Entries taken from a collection

▬▬▬

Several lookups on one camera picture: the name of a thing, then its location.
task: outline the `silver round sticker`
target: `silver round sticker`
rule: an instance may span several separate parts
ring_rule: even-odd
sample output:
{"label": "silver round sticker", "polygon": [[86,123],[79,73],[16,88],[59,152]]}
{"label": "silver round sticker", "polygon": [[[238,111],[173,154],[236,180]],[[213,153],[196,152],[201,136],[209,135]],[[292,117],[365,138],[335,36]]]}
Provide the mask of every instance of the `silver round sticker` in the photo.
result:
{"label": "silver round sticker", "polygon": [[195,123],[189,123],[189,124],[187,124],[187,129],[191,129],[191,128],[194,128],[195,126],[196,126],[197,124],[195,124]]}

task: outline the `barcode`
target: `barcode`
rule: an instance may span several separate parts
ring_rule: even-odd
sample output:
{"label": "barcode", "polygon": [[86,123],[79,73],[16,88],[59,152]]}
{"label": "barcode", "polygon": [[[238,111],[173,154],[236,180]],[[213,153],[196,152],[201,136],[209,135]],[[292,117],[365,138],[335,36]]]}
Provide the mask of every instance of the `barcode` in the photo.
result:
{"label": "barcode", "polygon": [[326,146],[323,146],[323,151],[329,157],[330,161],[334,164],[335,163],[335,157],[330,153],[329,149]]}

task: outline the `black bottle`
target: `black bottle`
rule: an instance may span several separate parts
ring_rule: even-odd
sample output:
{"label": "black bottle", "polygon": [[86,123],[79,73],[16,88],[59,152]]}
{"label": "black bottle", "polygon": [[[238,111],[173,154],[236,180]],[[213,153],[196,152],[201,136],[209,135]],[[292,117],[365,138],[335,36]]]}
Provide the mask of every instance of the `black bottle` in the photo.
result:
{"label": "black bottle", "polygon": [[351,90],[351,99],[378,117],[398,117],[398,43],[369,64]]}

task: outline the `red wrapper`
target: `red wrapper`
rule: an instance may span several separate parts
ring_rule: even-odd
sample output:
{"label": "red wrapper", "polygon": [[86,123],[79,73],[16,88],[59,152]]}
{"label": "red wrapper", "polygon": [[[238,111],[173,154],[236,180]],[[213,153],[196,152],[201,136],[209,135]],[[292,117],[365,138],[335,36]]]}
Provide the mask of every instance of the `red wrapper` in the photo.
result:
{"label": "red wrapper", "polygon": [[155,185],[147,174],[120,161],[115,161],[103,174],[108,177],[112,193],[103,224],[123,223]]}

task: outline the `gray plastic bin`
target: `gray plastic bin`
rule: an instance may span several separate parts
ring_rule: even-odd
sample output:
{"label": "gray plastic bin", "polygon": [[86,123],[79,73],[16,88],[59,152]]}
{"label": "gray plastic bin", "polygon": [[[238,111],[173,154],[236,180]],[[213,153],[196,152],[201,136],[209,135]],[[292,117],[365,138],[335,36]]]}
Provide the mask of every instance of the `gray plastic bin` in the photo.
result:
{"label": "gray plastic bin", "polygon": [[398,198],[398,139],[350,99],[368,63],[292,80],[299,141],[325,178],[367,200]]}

▬▬▬

Select the lines from the entries that include the word "Provide".

RESULT OF THE EXERCISE —
Provide the mask of every instance of the `silver round sticker` in the photo.
Provide the mask of every instance of the `barcode` in the photo.
Provide the mask of every instance of the `black bottle` in the photo.
Provide the mask of every instance of the `red wrapper` in the photo.
Provide the mask of every instance of the `gray plastic bin` in the photo.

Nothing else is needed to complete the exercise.